[Exercise description] Repeat the lines below exactly as written, please, from the line with "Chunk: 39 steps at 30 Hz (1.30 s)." to the line with "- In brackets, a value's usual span", both lines included, and no others.

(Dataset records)

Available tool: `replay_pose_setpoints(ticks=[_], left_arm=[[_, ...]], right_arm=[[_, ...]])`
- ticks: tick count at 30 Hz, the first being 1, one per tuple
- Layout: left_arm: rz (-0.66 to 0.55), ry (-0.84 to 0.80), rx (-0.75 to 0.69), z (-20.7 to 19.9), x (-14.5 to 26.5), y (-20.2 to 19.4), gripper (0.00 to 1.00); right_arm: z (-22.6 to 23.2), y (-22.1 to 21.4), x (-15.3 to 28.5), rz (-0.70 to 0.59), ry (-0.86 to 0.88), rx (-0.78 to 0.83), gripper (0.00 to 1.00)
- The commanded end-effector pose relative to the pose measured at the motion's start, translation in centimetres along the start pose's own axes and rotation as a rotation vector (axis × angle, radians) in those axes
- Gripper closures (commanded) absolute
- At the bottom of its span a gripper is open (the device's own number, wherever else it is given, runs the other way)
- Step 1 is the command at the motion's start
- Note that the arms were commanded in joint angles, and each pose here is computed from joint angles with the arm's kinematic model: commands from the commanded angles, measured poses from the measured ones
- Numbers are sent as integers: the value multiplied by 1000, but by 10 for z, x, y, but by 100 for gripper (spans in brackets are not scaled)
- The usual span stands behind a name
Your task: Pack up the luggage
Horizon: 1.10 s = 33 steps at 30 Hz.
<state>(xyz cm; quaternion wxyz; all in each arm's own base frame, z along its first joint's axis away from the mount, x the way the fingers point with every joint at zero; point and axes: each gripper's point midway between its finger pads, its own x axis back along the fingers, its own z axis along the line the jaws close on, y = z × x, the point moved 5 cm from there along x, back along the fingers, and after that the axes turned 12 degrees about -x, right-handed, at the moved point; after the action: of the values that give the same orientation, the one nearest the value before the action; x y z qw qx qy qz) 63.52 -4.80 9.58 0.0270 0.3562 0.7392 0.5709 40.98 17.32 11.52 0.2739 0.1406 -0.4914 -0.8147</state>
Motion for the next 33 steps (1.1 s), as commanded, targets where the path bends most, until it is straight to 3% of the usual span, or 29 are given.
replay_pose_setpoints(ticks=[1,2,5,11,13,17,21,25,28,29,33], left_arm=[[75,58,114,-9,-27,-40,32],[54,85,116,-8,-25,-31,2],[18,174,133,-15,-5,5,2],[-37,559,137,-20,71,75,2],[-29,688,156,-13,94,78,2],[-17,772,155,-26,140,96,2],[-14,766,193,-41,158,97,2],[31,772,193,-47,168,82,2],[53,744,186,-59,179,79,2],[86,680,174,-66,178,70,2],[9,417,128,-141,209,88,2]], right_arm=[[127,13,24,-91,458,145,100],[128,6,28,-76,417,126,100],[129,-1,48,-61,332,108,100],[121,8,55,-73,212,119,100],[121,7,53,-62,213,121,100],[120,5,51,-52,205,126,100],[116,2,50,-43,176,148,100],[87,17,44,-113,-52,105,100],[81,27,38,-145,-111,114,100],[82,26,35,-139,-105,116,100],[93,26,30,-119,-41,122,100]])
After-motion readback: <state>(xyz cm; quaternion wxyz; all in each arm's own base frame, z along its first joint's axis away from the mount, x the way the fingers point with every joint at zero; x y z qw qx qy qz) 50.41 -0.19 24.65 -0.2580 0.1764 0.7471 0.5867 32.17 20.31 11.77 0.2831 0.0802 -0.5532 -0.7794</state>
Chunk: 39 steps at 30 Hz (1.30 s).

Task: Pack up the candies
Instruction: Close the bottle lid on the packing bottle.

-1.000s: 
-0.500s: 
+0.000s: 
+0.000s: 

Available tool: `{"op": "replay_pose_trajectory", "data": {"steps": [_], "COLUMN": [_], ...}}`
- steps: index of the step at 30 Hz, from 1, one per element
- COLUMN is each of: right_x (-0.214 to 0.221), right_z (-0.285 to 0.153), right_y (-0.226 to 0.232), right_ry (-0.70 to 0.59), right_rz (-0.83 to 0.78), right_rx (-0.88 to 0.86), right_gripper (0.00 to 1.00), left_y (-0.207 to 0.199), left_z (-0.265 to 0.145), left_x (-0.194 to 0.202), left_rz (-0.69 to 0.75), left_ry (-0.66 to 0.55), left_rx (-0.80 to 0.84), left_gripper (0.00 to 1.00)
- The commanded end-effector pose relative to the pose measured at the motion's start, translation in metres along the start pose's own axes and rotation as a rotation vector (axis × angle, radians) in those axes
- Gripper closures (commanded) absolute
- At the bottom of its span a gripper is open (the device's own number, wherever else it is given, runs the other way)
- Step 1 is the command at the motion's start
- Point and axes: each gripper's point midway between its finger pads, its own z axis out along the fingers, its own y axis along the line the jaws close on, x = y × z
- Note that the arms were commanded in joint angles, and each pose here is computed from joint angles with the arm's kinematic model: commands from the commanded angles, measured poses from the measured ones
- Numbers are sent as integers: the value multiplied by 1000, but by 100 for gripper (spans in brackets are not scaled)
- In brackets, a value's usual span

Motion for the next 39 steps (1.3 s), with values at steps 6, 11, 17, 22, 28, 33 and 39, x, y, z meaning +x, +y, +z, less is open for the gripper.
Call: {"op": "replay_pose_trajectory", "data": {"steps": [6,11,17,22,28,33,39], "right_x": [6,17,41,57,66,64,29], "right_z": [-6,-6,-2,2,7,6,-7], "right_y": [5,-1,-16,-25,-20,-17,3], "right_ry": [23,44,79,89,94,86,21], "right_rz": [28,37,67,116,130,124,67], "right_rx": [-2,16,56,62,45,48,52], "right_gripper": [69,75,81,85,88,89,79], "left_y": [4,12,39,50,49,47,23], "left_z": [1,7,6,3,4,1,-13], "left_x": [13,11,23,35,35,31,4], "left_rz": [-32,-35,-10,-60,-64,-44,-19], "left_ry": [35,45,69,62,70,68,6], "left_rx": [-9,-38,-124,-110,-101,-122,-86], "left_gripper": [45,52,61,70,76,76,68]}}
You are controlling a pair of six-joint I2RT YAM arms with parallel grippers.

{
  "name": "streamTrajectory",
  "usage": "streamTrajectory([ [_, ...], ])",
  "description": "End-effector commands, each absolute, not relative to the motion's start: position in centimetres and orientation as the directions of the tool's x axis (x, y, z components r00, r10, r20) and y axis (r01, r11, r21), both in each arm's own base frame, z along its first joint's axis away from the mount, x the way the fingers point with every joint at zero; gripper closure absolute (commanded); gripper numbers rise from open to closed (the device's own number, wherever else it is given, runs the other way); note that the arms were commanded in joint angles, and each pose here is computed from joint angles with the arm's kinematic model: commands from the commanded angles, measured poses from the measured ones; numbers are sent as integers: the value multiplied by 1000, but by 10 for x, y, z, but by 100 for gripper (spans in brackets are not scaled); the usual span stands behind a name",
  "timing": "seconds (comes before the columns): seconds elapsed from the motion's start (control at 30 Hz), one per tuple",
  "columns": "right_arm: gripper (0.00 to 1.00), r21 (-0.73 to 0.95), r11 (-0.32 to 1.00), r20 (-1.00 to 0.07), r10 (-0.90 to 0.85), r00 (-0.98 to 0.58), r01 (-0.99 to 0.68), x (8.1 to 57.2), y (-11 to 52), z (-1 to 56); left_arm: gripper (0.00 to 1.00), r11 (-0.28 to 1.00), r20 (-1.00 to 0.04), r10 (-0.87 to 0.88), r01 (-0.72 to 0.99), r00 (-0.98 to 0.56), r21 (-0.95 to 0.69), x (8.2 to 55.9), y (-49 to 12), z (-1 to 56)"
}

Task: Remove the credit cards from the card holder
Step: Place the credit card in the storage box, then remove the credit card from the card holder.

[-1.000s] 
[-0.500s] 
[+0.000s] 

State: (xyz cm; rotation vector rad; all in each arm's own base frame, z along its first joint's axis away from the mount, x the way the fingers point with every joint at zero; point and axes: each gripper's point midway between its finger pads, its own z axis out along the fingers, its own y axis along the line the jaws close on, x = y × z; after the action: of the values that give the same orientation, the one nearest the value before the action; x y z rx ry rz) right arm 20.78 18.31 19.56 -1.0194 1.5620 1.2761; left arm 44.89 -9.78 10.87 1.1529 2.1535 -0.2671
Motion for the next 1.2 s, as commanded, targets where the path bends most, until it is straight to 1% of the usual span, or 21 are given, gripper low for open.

[Result]
Chunk: 39 steps at 30 Hz (1.30 s).

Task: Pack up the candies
Instruction: Close the bottle lid on the packing bottle.

-1.000s: 
-0.500s: 
+0.000s: 
+0.000s: 

Available tool: `{"op": "replay_pose_trajectory", "data": {"steps": [_], "COLUMN": [_], ...}}`
- steps: index of the step at 30 Hz, from 1, one per element
- COLUMN is each of: right_x (-0.214 to 0.221), right_z (-0.285 to 0.153), right_y (-0.226 to 0.232), right_ry (-0.70 to 0.59), right_rz (-0.83 to 0.78), right_rx (-0.88 to 0.86), right_gripper (0.00 to 1.00), left_y (-0.207 to 0.199), left_z (-0.265 to 0.145), left_x (-0.194 to 0.202), left_rz (-0.69 to 0.75), left_ry (-0.66 to 0.55), left_rx (-0.80 to 0.84), left_gripper (0.00 to 1.00)
- The commanded end-effector pose relative to the pose measured at the motion's start, translation in metres along the start pose's own axes and rotation as a rotation vector (axis × angle, radians) in those axes
- Gripper closures (commanded) absolute
- At the bottom of its span a gripper is open (the device's own number, wherever else it is given, runs the other way)
- Step 1 is the command at the motion's start
- Point and axes: each gripper's point midway between its finger pads, its own z axis out along the fingers, its own y axis along the line the jaws close on, x = y × z
- Note that the arms were commanded in joint angles, and each pose here is computed from joint angles with the arm's kinematic model: commands from the commanded angles, measured poses from the measured ones
- Numbers are sent as integers: the value multiplied by 1000, but by 100 for gripper (spans in brackets are not scaled)
- In brackets, a value's usual span

The exercise requires no further work.